About this exercise.
Go to the line in the entries below that holds "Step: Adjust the" and repeat exactly from there through the line that holds "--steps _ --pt", inclusive.
Records below:
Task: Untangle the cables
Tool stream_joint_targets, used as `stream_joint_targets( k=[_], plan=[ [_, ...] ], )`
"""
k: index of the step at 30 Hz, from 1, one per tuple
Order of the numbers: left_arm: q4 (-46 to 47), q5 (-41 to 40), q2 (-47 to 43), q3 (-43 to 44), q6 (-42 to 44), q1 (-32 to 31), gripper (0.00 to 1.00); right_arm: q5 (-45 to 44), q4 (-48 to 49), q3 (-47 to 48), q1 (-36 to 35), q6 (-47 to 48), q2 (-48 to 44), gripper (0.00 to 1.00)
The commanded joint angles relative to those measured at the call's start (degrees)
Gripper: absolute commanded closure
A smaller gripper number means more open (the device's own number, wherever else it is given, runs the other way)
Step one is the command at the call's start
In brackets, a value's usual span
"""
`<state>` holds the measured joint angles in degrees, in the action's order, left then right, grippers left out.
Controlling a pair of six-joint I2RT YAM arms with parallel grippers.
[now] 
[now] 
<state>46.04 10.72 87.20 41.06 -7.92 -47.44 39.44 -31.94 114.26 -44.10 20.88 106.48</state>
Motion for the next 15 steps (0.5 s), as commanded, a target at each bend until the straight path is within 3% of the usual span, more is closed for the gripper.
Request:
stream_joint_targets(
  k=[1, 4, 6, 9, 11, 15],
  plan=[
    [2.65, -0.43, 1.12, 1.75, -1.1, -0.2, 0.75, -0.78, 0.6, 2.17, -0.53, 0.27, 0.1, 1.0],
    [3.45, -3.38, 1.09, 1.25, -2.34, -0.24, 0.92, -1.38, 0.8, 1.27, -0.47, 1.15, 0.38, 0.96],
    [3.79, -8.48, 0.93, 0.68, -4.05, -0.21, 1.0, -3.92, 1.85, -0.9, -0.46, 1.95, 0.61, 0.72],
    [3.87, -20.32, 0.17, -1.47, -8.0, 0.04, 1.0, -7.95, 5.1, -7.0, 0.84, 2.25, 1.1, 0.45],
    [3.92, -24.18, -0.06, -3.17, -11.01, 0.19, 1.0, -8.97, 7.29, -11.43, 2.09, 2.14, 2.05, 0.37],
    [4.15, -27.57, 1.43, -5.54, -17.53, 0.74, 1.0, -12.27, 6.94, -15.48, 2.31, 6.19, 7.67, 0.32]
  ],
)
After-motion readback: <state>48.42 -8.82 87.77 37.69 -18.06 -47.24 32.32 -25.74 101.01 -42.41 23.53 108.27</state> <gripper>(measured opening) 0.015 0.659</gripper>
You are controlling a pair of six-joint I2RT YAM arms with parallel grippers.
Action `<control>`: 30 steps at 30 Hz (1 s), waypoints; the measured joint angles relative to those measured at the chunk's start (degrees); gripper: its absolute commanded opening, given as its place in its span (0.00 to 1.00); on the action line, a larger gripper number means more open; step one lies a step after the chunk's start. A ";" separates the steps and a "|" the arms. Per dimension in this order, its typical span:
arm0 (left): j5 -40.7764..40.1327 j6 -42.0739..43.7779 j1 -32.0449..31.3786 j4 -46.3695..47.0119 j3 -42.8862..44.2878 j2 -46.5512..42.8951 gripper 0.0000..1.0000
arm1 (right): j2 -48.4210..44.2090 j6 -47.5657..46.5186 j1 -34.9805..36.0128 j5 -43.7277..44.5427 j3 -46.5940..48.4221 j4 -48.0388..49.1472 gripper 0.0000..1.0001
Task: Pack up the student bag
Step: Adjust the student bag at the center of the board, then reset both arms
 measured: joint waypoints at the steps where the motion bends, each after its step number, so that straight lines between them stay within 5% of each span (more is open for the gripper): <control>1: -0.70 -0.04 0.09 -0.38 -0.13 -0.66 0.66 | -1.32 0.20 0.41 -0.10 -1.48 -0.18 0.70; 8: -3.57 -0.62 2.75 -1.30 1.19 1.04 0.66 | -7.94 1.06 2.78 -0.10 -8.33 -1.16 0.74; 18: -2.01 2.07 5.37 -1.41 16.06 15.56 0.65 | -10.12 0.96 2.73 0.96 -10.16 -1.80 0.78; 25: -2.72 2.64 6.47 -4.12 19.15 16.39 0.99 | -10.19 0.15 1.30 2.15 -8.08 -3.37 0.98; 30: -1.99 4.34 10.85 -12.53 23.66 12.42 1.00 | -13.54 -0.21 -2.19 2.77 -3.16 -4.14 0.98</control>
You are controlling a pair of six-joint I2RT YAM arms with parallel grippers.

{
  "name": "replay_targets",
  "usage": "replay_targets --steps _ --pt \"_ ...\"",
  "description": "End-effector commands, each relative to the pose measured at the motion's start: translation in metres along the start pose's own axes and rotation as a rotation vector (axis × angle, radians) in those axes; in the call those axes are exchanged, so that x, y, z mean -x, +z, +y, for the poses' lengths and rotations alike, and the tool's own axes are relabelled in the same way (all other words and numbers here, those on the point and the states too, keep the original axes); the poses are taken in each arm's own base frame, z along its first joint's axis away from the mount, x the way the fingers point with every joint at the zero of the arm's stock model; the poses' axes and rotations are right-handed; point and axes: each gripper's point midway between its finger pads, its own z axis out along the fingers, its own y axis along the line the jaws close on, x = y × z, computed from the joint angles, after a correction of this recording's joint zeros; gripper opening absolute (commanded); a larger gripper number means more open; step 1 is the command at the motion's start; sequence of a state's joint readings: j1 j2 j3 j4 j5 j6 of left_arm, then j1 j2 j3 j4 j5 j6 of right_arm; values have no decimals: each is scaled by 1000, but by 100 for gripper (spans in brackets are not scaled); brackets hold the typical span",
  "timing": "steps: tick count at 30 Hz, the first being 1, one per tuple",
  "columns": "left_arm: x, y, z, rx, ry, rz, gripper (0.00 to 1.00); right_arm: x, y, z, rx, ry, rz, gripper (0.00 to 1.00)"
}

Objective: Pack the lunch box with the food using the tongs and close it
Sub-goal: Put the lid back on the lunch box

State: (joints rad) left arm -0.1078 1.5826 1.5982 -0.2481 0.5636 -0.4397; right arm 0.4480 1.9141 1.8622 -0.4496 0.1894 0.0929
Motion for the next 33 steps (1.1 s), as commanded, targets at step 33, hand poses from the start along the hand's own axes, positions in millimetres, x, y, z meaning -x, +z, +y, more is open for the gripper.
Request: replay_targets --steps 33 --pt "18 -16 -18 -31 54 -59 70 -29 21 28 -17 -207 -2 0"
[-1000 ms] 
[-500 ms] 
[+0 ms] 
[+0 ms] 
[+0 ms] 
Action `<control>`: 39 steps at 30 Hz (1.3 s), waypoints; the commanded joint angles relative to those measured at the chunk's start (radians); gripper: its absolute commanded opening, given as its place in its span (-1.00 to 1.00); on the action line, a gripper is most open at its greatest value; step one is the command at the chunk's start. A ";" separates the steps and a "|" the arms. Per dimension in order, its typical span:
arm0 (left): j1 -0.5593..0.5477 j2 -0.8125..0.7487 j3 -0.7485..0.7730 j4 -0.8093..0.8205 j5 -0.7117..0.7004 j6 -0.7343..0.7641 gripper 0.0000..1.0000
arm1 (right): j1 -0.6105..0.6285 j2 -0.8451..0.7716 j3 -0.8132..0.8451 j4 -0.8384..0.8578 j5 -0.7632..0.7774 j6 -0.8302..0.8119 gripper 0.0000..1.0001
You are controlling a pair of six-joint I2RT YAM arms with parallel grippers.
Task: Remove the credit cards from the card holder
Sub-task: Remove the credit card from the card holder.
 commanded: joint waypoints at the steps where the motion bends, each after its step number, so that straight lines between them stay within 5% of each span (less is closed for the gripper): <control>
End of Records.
Result of this task.
Step: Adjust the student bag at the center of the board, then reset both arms
 measured: joint waypoints at the steps where the motion bends, each after its step number, so that straight lines between them stay within 5% of each span (more is open for the gripper): <control>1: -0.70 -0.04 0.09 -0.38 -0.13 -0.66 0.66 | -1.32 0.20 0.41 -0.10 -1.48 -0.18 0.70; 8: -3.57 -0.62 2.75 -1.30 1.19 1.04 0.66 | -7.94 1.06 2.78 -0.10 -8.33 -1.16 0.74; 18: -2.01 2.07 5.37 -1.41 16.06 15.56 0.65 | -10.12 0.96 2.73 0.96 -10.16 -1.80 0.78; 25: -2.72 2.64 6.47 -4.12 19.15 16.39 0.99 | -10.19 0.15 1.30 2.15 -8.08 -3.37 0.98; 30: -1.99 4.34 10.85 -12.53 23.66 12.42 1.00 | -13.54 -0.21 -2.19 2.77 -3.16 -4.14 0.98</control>
You are controlling a pair of six-joint I2RT YAM arms with parallel grippers.

{
  "name": "replay_targets",
  "usage": "replay_targets --steps _ --pt \"_ ...\"",

The output contains the complete answer to the exercise.